§ Activity
Starting at the line below holding "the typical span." and stopping at the line holding "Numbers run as", print every line exactly, both ends included, and leave the rest out.

Saved entries
------------------------------------------------------------

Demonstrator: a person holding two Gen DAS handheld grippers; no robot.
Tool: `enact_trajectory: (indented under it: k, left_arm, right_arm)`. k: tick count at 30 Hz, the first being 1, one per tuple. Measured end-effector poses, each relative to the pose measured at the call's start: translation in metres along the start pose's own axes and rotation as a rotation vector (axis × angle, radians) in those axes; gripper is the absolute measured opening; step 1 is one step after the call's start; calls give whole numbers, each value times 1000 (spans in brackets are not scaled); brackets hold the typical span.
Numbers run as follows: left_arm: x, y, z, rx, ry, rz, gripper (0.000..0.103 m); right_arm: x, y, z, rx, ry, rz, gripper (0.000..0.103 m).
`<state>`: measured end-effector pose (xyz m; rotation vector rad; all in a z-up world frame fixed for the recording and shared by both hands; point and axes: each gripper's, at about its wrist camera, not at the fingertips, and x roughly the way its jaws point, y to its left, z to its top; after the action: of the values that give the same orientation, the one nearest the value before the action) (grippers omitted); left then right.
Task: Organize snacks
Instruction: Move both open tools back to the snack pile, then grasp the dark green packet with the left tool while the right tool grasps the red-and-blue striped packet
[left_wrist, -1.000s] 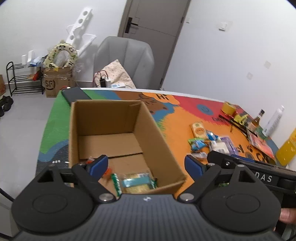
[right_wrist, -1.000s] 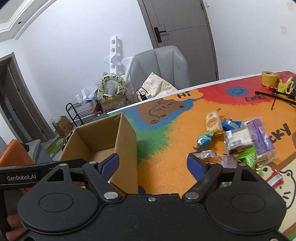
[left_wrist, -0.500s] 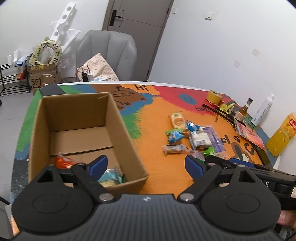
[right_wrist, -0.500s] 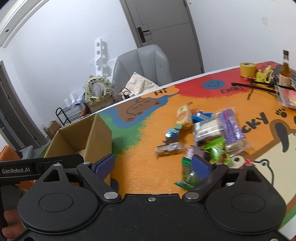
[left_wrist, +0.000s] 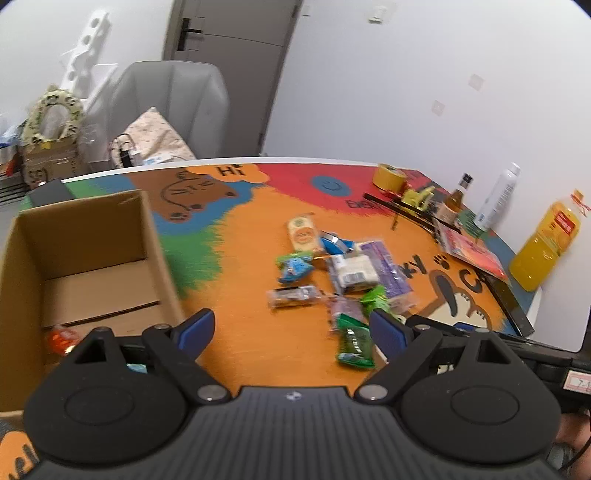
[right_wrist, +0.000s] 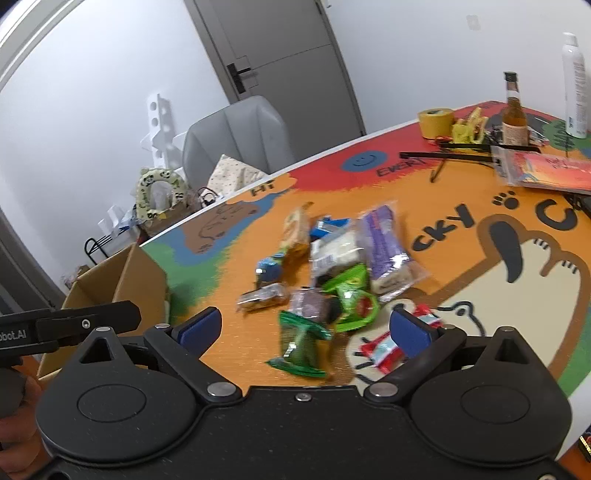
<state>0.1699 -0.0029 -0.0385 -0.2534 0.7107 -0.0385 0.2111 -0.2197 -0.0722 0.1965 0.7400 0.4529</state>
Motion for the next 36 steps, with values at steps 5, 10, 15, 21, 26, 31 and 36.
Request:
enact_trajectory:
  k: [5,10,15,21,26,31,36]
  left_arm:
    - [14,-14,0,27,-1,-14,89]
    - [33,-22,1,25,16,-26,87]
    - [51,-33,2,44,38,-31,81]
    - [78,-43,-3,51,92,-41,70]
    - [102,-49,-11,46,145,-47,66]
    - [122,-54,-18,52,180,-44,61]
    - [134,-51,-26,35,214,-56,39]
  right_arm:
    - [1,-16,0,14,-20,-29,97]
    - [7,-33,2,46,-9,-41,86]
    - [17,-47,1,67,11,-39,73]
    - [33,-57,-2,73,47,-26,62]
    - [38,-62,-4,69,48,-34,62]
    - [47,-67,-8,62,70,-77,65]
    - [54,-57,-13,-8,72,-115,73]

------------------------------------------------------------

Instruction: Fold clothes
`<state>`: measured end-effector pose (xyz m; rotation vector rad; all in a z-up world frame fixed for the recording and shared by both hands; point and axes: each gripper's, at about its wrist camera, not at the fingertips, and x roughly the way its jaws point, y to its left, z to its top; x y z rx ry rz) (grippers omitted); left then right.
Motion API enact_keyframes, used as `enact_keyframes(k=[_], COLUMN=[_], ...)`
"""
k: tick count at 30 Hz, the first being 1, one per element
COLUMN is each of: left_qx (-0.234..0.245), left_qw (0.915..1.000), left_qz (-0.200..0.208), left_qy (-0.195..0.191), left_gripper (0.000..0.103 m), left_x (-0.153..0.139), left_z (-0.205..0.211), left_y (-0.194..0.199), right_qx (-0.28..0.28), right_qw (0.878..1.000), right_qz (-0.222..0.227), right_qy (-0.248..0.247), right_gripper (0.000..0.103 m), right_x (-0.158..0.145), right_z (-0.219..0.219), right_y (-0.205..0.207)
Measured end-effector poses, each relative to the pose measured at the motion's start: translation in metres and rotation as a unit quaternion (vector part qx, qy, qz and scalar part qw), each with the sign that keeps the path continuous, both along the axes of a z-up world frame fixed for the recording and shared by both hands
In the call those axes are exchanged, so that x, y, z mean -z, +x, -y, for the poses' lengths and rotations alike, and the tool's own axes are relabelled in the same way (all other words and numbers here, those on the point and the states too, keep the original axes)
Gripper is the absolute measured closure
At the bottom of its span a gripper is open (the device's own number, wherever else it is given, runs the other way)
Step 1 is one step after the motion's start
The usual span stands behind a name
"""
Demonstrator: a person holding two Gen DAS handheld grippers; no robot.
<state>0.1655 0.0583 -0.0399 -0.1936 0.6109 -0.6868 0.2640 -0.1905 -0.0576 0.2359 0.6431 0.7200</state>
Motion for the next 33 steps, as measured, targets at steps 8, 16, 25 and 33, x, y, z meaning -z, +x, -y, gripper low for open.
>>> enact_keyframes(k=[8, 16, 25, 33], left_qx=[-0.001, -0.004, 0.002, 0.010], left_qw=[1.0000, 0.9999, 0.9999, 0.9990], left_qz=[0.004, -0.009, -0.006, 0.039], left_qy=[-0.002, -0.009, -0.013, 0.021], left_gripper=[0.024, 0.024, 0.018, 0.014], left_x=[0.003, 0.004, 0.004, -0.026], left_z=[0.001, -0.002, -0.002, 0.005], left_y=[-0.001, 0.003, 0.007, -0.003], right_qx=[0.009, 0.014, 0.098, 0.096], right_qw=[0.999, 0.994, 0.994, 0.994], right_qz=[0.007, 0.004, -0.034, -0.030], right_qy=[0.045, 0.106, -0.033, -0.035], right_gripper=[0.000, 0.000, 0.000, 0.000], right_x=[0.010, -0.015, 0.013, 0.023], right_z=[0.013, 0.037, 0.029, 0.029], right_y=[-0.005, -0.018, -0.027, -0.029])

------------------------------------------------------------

§ Task solution
Tool: `enact_trajectory: (indented under it: k, left_arm, right_arm)`. k: tick count at 30 Hz, the first being 1, one per tuple. Measured end-effector poses, each relative to the pose measured at the call's start: translation in metres along the start pose's own axes and rotation as a rotation vector (axis × angle, radians) in those axes; gripper is the absolute measured opening; step 1 is one step after the call's start; calls give whole numbers, each value times 1000 (spans in brackets are not scaled); brackets hold the typical span.
Numbers run as follows: left_arm: x, y, z, rx, ry, rz, gripper (0.000..0.103 m); right_arm: x, y, z, rx, ry, rz, gripper (0.000..0.103 m).

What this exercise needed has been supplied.